Description
nawurapu wununmurra-dec
237cm
Year: 2015
ID: 2600L
Garraparra
There is no figurative imagery on this work. In this regard it is reminiscent of his piece entered in the 1995 NATSIAA which was subsequently purchased by the Queensland Art Gallery which caused dissent at a leadership level. Following contact with the European and world art milieu in the 40s a protocol was adopted which seemed to ‘cover’ such raw manifestations of sacred identity with figurative imagery. It seems that greater licence is now allowed by those with authority over miny’tji. Perhaps that as this work is solely within Dhalwaŋu (and not the shared area of Baraltja as with the earlier piece) or with his own increased seniority he has escaped criticism. The beautiful rendition of the sea at Garraparra. Garraparra is a coastal headland and bay area within Blue Mud Bay. It marks the spot of a sacred burial area for the Dhalwaŋu clan and a site where dispute was formally settled by Makarrata ( a trial of ordeal by spear which settled serious grievance and sealed the peace forever).
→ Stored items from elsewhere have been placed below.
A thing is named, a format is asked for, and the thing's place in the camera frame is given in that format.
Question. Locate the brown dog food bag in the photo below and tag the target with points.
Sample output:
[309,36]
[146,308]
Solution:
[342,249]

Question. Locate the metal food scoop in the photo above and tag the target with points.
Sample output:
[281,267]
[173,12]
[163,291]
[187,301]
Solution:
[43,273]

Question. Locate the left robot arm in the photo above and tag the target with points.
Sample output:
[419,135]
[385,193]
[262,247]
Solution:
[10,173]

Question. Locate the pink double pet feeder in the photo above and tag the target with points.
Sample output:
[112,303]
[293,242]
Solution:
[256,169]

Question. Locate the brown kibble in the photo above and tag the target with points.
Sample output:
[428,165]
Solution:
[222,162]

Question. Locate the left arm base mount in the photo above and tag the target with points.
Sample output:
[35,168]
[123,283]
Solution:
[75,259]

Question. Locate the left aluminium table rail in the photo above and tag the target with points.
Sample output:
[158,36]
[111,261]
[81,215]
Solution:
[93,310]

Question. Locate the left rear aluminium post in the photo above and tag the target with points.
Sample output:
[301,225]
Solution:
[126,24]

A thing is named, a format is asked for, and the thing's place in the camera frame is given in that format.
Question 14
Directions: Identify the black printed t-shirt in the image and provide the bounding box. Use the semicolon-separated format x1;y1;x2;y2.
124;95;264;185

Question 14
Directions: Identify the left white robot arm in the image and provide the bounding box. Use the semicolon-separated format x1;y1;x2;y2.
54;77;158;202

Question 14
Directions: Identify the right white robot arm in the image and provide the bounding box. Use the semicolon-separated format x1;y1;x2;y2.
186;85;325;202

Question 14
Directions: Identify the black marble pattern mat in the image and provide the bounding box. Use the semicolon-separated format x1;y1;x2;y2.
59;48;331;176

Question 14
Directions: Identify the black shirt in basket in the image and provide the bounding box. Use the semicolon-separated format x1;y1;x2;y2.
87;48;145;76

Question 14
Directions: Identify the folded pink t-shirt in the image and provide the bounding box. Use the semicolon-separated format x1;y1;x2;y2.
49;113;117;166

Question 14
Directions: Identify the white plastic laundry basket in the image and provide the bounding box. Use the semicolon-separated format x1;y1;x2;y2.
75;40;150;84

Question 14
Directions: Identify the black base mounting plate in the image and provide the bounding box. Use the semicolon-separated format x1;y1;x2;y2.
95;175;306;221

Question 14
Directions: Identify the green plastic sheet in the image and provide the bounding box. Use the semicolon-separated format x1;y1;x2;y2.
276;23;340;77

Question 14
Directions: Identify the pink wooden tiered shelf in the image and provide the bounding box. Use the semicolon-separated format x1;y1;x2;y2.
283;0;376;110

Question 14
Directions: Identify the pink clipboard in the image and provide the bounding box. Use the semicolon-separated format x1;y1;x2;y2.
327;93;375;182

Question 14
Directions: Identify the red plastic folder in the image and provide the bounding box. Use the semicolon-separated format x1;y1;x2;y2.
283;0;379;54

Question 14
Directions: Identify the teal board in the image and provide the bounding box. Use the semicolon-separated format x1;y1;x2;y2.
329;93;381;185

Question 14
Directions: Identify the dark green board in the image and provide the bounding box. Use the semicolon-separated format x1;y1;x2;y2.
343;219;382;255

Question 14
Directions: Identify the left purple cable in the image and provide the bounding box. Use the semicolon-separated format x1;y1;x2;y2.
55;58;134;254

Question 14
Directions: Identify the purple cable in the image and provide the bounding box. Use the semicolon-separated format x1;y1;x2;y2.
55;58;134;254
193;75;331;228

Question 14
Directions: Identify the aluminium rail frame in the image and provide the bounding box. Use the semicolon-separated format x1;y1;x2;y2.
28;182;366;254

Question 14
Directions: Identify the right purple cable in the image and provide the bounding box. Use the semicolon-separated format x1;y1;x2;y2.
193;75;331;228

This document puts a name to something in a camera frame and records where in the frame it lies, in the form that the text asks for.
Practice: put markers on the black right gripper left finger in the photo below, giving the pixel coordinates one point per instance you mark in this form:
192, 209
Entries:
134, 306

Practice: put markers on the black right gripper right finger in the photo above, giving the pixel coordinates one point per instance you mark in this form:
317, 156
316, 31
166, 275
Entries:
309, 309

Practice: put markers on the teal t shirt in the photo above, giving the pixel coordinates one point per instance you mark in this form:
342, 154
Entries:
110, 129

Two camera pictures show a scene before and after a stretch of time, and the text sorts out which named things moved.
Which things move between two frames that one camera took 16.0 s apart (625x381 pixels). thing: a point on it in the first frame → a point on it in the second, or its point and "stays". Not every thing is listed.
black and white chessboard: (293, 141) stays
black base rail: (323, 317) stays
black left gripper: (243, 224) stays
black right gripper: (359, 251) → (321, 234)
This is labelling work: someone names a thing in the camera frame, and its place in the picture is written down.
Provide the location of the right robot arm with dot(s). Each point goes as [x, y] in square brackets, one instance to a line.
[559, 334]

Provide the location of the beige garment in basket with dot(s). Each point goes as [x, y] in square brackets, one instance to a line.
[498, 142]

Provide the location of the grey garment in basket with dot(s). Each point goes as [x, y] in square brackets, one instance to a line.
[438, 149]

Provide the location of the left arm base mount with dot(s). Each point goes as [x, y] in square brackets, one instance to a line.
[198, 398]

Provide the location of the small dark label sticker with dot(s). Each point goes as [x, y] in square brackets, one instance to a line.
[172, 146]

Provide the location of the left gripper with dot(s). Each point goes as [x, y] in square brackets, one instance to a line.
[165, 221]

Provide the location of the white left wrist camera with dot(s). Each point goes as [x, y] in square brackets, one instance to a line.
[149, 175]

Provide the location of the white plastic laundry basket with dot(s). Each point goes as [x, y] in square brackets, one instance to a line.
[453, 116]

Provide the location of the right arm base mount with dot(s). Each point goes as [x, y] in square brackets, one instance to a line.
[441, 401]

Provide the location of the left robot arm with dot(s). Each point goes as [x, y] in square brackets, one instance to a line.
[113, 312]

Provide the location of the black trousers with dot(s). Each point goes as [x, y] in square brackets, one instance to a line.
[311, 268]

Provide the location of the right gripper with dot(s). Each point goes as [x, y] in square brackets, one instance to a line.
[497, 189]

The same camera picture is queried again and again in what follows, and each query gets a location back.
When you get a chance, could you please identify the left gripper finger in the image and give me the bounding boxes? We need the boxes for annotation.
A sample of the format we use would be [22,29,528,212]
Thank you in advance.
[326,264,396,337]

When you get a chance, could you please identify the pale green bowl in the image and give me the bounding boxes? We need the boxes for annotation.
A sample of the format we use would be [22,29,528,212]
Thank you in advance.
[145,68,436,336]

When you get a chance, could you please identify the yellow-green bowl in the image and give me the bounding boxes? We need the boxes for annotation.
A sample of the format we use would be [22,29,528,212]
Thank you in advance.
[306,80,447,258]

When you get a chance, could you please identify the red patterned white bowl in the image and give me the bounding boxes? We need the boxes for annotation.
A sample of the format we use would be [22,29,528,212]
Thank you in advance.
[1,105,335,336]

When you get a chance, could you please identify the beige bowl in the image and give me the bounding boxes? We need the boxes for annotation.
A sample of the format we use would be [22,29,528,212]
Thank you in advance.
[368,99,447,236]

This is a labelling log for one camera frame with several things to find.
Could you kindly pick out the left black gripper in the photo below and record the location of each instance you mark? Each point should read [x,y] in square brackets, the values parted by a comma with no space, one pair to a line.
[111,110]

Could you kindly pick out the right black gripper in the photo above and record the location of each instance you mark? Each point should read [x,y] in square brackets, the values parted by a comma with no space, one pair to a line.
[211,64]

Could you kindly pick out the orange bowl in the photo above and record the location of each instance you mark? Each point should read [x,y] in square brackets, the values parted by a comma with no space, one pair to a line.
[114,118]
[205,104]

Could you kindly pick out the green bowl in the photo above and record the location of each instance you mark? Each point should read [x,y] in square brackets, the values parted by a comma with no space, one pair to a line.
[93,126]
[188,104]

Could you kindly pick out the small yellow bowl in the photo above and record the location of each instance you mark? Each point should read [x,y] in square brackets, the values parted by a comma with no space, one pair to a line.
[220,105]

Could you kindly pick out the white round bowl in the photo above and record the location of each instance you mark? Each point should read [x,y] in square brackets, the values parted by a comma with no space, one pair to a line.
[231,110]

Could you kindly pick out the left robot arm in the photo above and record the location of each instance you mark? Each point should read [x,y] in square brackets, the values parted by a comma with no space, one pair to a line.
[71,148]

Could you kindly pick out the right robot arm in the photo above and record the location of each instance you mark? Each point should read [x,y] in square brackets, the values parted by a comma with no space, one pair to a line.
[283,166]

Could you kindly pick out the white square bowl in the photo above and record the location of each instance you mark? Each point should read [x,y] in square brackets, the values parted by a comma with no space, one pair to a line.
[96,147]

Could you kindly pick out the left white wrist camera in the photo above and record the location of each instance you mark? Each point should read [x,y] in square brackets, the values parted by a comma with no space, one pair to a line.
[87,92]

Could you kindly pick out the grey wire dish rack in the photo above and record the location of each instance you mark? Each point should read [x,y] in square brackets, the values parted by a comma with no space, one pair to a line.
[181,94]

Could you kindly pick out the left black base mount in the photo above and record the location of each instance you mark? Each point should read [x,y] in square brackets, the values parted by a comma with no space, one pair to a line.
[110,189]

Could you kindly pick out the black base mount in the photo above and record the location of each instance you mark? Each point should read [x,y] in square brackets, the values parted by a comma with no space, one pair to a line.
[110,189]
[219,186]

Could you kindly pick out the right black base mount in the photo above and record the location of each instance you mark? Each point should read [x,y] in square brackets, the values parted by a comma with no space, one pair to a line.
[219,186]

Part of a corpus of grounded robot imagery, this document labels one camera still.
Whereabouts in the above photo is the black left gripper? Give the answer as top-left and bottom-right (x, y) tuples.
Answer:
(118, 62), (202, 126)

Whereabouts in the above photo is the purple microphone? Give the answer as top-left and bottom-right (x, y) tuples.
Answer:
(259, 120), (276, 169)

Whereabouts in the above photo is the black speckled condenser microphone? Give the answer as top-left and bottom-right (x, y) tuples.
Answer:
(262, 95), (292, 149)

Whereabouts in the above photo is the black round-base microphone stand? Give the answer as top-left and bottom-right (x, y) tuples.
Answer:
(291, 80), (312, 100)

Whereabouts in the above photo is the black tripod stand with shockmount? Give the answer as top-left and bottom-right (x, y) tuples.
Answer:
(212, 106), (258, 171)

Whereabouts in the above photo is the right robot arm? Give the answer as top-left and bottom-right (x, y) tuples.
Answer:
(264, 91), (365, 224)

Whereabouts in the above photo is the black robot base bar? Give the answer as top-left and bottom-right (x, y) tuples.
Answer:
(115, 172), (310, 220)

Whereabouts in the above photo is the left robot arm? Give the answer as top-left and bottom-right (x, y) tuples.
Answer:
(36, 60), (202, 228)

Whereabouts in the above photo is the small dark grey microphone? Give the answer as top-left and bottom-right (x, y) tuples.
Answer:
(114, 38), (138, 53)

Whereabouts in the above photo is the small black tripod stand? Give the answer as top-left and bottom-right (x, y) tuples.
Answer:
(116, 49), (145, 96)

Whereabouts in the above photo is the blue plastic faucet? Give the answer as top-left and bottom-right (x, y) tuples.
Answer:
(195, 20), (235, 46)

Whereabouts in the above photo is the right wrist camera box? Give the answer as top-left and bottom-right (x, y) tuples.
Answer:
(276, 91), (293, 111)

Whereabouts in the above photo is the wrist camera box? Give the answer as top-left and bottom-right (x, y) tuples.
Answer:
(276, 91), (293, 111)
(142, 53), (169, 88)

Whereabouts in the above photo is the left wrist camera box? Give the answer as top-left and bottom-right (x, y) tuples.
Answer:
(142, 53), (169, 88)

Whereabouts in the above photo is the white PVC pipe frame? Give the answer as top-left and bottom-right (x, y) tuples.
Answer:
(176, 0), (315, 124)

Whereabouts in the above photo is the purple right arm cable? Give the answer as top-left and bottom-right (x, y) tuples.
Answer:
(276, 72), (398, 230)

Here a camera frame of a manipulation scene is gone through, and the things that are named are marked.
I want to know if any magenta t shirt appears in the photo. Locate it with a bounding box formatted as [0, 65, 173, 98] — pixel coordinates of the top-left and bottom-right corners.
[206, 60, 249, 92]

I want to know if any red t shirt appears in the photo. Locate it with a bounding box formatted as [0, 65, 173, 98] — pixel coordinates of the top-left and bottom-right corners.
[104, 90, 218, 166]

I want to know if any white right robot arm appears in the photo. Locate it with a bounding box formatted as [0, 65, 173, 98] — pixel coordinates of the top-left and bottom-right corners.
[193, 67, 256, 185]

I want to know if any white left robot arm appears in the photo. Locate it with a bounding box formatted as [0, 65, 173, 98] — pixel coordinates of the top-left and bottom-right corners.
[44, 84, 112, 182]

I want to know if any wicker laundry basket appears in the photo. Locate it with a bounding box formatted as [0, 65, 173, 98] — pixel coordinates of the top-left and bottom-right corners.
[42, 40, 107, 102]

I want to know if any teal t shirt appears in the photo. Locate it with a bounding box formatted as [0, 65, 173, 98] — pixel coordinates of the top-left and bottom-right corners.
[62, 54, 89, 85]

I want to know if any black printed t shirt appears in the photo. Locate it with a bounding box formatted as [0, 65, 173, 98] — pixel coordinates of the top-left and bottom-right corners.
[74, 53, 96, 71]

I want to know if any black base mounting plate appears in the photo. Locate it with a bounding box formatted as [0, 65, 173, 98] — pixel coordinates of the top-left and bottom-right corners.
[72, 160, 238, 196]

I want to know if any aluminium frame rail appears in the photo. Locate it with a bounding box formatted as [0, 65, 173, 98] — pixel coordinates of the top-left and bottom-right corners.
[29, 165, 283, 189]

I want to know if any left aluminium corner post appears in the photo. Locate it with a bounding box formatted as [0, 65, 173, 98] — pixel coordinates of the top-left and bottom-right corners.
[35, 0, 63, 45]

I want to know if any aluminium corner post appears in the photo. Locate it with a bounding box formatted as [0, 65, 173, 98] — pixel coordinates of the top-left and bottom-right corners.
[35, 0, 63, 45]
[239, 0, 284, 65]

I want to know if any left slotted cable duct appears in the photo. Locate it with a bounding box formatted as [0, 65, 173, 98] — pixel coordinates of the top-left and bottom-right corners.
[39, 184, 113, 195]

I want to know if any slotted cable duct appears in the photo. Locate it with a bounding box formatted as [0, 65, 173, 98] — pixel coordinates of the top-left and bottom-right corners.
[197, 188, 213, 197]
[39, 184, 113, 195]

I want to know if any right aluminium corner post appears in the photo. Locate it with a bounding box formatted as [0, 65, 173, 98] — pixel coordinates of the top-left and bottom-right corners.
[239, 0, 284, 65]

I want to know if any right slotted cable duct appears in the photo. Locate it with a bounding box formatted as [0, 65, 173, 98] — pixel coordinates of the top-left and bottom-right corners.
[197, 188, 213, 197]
During the times after the ‘first mornings’ ancestral hunters left the shores of Garraparra in their canoe towards the horizon hunting for turtle. Sacred songs and dance narrate the heroic adventures of these two men as they passed sacred areas, rocks and saw ancestral totems on their way. Their hunting came to grief, with the canoe capsising and the hunters being drowned. The bodies washed back to the shores of Garraparra with the currents and the tides, as the Waŋupini followed with its rain and wind. Their canoe with paddle and totems queen fish Makani and long tom Minyga and turtle Gärun are all referred to in the songs and landscape. Makarrata, the ritual throwing of spears at a miscreant of Yolŋu law took place here. At Garraparra sacred trees held these barbed spears whilst not in use. Garraparra has been rendered by the wavy design for Yirritja saltwater in Blue Mud Bay called Muŋurru. The Muŋurru is deep water that has many states and connects with the sacred waters coming from the land estates by currents and tidal action. Other clans of Blue Mud Bay that share similar mythology of the Yiŋapuŋapu, ie the Madarrpa and Maŋgalili also paint the deeper saltwater – the Muŋurru as such. This sacred design shows the water of Djalma Bay chopped up by the blustery South Easterlies of the early Dry season.